However, in the conventional heat exchanger device 30 having the above function, the size of the heat exchanger element 31 provided therein is excessively large while the function is concentrated in the center portion, so that both sides except the center portion are formed. Has almost no function, so the utilization efficiency is considerably reduced, and the production and installation costs are high, resulting in unnecessary waste.

Accordingly, the present invention has been made to solve the above problems, while significantly reducing the size of the total heat exchange element provided in the total heat exchange device, and symmetrically installed on both sides to significantly improve the heat exchange efficiency The aim is to provide a twin multistage double heat exchanger that can significantly reduce manufacturing installation costs.

Twin-stage two-stage double heat exchanger 40 of the present invention for achieving the above object, as shown in Figures 1 to 4, the upper panel 1 and the lower panel (2), both panels (3) 4, a rectangular parallelepiped electrothermal heat exchanger body (7) consisting of six panels of the front panel (5) and the back panel (6), and the inside of the body (7) as the upper space (A) and the lower space (B). A horizontal plate 8 installed to be partitioned, two vertical plates 9 and 10 arranged to partition the upper space A into three narrow spaces AA, AB, and AC, respectively, Two vertical plates 11 and 12 installed to divide the lower space B into three narrow spaces (BA, BB, BC, hereinafter referred to as cells), and to supply fresh air to the room. Air supply fans 13 and 14 installed in each of the cells AA and AC, and exhaust installed in the cell AB to take out contaminated and turbid air in the room Is composed of 15 and, at the same time of the indoor air from escaping to the outside outdoor air is installed so that the heat conducted to the room as the inlet and second total heat-exchanging element (16, 17).

In addition, as shown in FIG. 3, the front panel 5 is provided with indoor air exhaust ports 18 and 19 through which indoor air can enter the cells BA and BC. 1) is provided with an outdoor air supply port (20, 21) to allow the outside air to flow into the room by the air supply fan (13, 14) installed in each cell (AA, AC), the rear panel (6) is provided with a blower port 22 for sending indoor air to the outside and a suction port 23 for introducing outdoor air into the room.

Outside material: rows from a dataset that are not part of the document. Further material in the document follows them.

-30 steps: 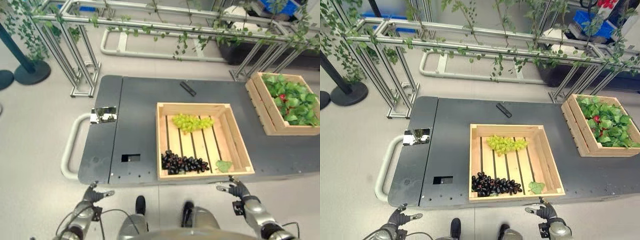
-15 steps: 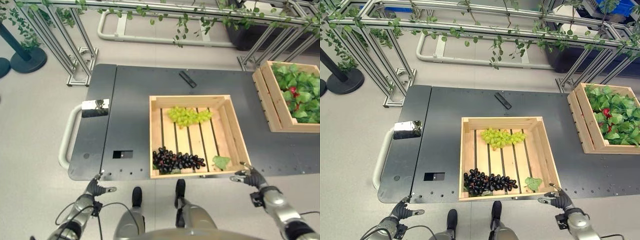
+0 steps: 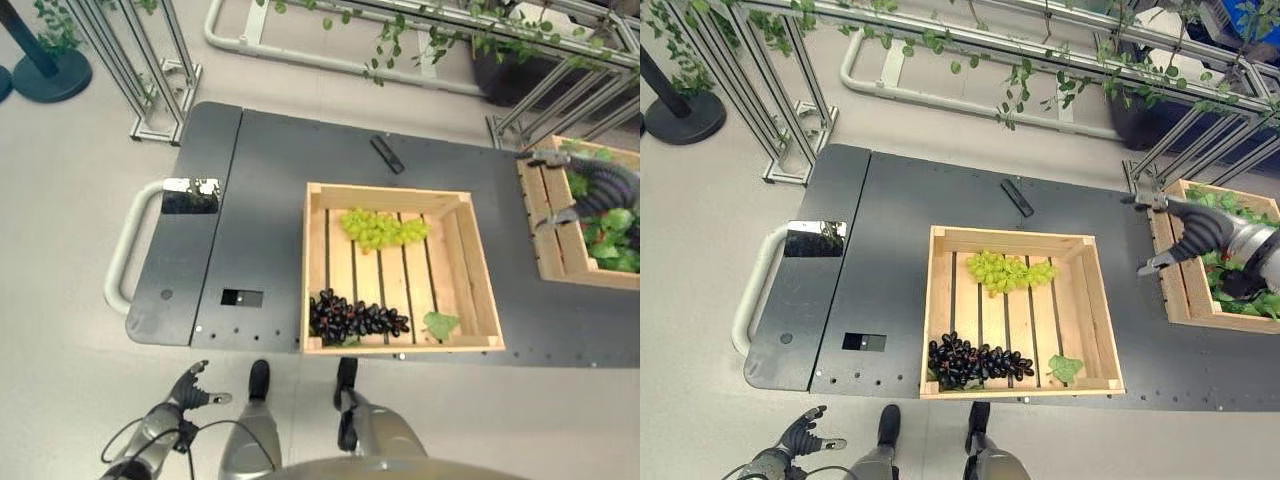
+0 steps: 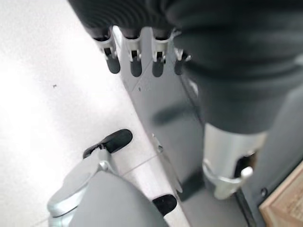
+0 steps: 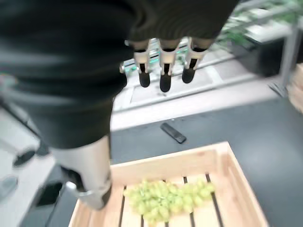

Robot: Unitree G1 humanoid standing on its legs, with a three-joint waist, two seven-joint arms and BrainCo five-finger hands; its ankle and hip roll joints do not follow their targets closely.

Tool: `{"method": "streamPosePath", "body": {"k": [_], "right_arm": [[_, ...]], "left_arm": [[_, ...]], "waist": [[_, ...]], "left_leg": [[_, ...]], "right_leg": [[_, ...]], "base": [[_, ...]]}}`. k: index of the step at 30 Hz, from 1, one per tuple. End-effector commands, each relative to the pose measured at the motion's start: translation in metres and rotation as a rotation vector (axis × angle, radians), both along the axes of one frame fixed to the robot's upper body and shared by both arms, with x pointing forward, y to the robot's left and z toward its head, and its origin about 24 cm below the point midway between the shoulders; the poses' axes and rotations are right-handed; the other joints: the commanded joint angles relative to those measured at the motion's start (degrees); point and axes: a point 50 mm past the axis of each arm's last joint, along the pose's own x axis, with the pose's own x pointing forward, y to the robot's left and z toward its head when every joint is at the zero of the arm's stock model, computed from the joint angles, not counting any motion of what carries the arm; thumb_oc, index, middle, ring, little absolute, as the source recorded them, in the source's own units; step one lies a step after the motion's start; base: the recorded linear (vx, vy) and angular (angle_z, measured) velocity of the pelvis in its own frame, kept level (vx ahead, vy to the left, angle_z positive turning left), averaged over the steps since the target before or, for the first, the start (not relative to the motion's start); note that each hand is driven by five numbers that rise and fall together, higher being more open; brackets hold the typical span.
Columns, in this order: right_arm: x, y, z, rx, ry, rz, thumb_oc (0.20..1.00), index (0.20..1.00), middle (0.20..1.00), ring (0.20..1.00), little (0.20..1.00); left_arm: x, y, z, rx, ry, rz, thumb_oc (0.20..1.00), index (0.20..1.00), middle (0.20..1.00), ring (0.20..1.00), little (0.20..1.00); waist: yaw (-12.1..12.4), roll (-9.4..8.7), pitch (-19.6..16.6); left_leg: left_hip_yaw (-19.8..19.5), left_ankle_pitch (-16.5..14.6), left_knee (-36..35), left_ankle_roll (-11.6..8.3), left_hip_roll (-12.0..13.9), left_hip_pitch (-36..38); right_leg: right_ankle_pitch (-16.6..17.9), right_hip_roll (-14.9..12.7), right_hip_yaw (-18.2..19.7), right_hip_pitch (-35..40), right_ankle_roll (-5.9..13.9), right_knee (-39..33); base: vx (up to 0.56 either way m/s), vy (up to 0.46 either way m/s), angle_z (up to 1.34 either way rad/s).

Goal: Pick up the fruits from the basket on one side to the basket on the other side

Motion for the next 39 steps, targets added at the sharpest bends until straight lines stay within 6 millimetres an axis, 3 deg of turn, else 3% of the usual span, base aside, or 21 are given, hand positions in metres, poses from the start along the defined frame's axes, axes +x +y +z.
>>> {"method": "streamPosePath", "body": {"k": [1, 7, 9, 19, 28, 34, 39], "right_arm": [[0.001, 0.010, 0.030, 0.012, -0.101, 0.055, 1.000, 1.000, 1.000, 1.000, 1.000], [0.007, 0.027, 0.050, -0.053, -0.153, 0.108, 1.000, 1.000, 1.000, 1.000, 1.000], [0.012, 0.045, 0.051, -0.097, -0.137, 0.170, 1.000, 1.000, 1.000, 1.000, 1.000], [0.032, 0.097, 0.033, -0.169, -0.048, 0.336, 1.000, 1.000, 1.000, 1.000, 1.000], [0.057, 0.138, 0.046, -0.135, -0.161, 0.391, 1.000, 1.000, 1.000, 1.000, 1.000], [0.065, 0.142, 0.053, -0.128, -0.211, 0.367, 1.000, 1.000, 1.000, 1.000, 1.000], [0.078, 0.137, 0.048, -0.059, -0.219, 0.315, 1.000, 1.000, 1.000, 1.000, 1.000]], "left_arm": [[-0.001, 0.017, 0.011, 0.037, -0.030, -0.011, 1.000, 1.000, 1.000, 1.000, 1.000], [0.000, 0.026, 0.016, 0.074, -0.023, -0.022, 1.000, 1.000, 1.000, 1.000, 1.000], [0.005, 0.033, 0.022, 0.101, -0.032, -0.025, 1.000, 1.000, 1.000, 1.000, 1.000], [0.019, 0.032, 0.030, 0.110, -0.070, -0.042, 1.000, 1.000, 1.000, 1.000, 1.000], [0.042, 0.028, 0.039, 0.107, -0.129, -0.018, 1.000, 1.000, 1.000, 1.000, 1.000], [0.050, 0.024, 0.042, 0.091, -0.170, 0.011, 1.000, 1.000, 1.000, 1.000, 1.000], [0.054, 0.018, 0.042, 0.078, -0.197, 0.023, 1.000, 1.000, 1.000, 1.000, 1.000]], "waist": [[0.4, -1.93, -0.3], [1.5, -3.87, 0.8], [2.3, -4.94, 1.5], [3.4, -5.42, 3.7], [5.0, -3.76, 8.8], [5.1, -2.65, 11.8], [4.5, -1.51, 11.8]], "left_leg": [[1.3, -0.3, 2.4, -2.15, 1.1, -1.0], [1.1, -0.1, 2.5, -2.40, 1.7, -1.7], [0.9, 0.2, 2.3, -2.57, 2.0, -2.0], [-0.2, 0.6, 2.5, -2.55, 2.1, -3.5], [-1.0, 0.6, 5.5, -2.39, 1.7, -7.3], [-1.4, 0.9, 6.9, -2.36, 1.7, -9.9], [-1.8, 1.4, 7.8, -2.27, 1.5, -14.4]], "right_leg": [[-3.7, -2.6, 0.9, 0.0, 6.52, 7.7], [-3.7, -1.8, 1.1, -0.5, 6.26, 7.3], [-3.8, -1.3, 1.2, -0.7, 6.08, 7.0], [-4.0, -0.6, 0.8, -1.4, 5.56, 6.8], [-4.6, -0.6, 1.0, -3.9, 4.91, 8.3], [-4.8, -0.8, 1.0, -6.2, 4.60, 9.4], [-4.8, -0.5, 1.1, -10.7, 4.32, 10.5]], "base": [[0.00, 0.000, 0.00], [0.00, -0.027, -0.02], [0.01, -0.050, 0.03], [0.00, -0.017, 0.04], [-0.03, -0.001, 0.04], [-0.06, -0.002, 0.07], [-0.05, 0.004, 0.01]]}}
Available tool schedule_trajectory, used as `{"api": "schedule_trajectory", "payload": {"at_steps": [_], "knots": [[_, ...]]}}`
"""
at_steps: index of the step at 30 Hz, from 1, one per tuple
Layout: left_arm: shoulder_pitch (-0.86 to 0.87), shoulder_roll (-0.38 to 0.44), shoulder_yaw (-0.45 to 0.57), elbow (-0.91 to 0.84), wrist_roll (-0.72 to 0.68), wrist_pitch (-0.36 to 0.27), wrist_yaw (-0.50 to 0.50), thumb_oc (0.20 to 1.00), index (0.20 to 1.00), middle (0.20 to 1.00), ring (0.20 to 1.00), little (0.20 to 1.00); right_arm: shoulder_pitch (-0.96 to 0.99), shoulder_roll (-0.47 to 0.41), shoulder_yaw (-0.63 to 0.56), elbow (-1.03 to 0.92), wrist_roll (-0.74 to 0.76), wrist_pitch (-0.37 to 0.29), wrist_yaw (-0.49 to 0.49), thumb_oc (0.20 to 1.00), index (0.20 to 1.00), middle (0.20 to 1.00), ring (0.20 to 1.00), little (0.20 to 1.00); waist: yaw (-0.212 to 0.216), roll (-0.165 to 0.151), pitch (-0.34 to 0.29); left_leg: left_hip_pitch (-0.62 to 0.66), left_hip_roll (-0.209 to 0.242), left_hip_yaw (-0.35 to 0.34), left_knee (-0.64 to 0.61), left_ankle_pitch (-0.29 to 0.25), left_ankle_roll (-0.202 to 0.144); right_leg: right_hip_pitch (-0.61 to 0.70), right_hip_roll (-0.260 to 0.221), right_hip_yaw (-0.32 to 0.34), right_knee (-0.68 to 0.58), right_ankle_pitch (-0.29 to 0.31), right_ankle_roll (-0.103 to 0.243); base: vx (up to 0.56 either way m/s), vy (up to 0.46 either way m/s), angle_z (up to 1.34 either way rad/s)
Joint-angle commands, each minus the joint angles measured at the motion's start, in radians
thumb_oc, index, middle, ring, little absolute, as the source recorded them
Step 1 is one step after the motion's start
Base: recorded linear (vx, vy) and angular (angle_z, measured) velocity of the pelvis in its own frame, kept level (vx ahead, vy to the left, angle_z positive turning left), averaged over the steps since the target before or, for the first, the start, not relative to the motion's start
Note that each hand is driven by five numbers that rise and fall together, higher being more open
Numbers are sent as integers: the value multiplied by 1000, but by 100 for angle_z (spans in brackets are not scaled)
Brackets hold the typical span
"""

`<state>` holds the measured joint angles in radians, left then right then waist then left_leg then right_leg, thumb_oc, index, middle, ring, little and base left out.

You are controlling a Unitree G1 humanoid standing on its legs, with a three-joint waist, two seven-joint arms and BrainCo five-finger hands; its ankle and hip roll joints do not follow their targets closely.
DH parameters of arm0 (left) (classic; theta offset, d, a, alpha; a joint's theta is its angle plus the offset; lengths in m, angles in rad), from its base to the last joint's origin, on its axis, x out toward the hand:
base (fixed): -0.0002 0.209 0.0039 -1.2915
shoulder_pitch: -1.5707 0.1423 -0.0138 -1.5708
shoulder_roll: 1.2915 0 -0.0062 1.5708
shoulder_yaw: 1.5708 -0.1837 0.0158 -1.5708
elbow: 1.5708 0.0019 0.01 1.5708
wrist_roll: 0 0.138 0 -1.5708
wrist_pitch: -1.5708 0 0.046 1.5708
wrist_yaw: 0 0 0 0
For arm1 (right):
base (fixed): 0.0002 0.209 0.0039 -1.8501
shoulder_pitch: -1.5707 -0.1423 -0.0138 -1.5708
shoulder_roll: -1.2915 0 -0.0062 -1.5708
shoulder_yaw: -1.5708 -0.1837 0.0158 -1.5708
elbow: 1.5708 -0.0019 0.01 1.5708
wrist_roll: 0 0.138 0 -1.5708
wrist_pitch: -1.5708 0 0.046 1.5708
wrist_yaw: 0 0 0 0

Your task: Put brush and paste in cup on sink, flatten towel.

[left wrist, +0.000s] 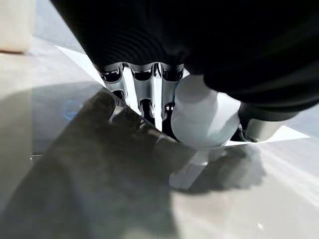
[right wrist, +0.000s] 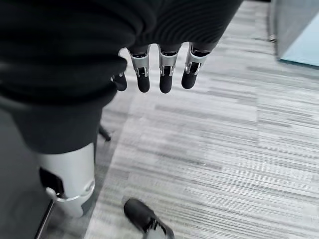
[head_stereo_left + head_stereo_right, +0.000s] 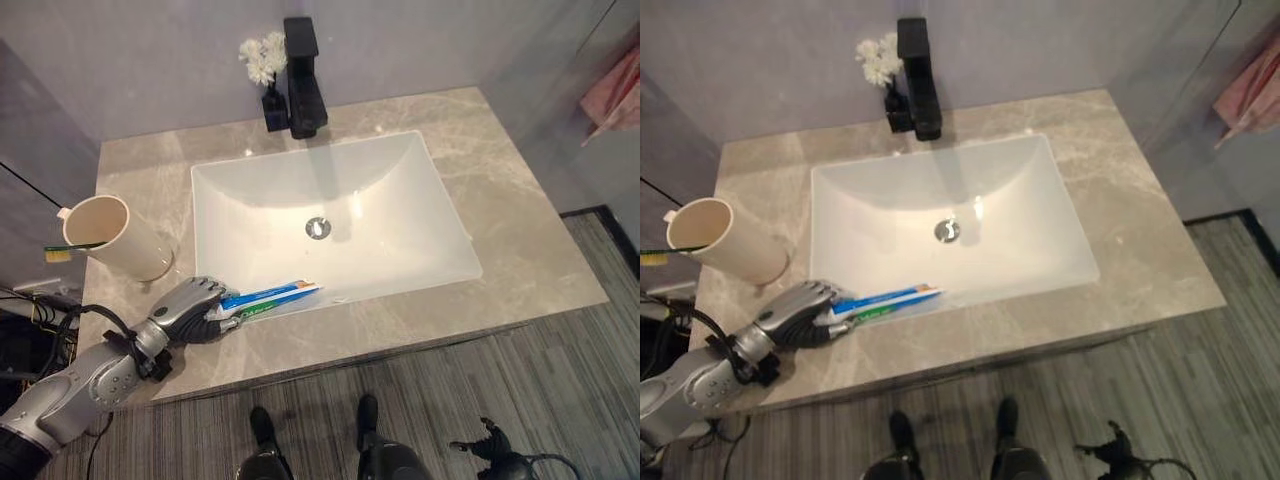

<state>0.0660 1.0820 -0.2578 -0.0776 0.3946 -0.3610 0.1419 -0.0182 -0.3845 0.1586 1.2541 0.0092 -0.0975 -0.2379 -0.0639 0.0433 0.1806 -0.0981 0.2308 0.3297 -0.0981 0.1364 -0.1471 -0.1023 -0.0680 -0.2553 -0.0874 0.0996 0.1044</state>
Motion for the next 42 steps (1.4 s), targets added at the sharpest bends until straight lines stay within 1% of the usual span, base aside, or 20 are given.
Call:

In addition, the first heat exchange element 16 allows the polluted indoor air introduced into the cell BA to the cell AB, and at the same time, the outside air introduced into the cell BB is the cell AA. It is installed at the boundary of each cell (AA, AB, BA, BB) so that it can be supplied to the cell, the second heat exchange element 17 receives the contaminated air in the room introduced into the cell (BC) the cell (AB) ) And at the same time it is installed on the boundary of each cell (AB, AC, BB, BC) so that the outside air introduced into the cell (BB) can be supplied to the cell (AC).

In addition, a reinforcement plate 24 is installed between the cell AB and the front panel 5 to further maintain the airtightness between the outdoor air and the indoor air.

Twin type multi-stage dual heat exchanger 40 of the present invention having the above configuration can be installed in an apartment or an officetel, but is usually installed and used in a place such as a school classroom where a large number of people gather and live. Therefore, the twin multi-stage dual heat exchanger 40 is installed on the floor of the school classroom, but preferably installed in a space such as directly below the classroom window, but may be installed and used according to the conditions of each installation place.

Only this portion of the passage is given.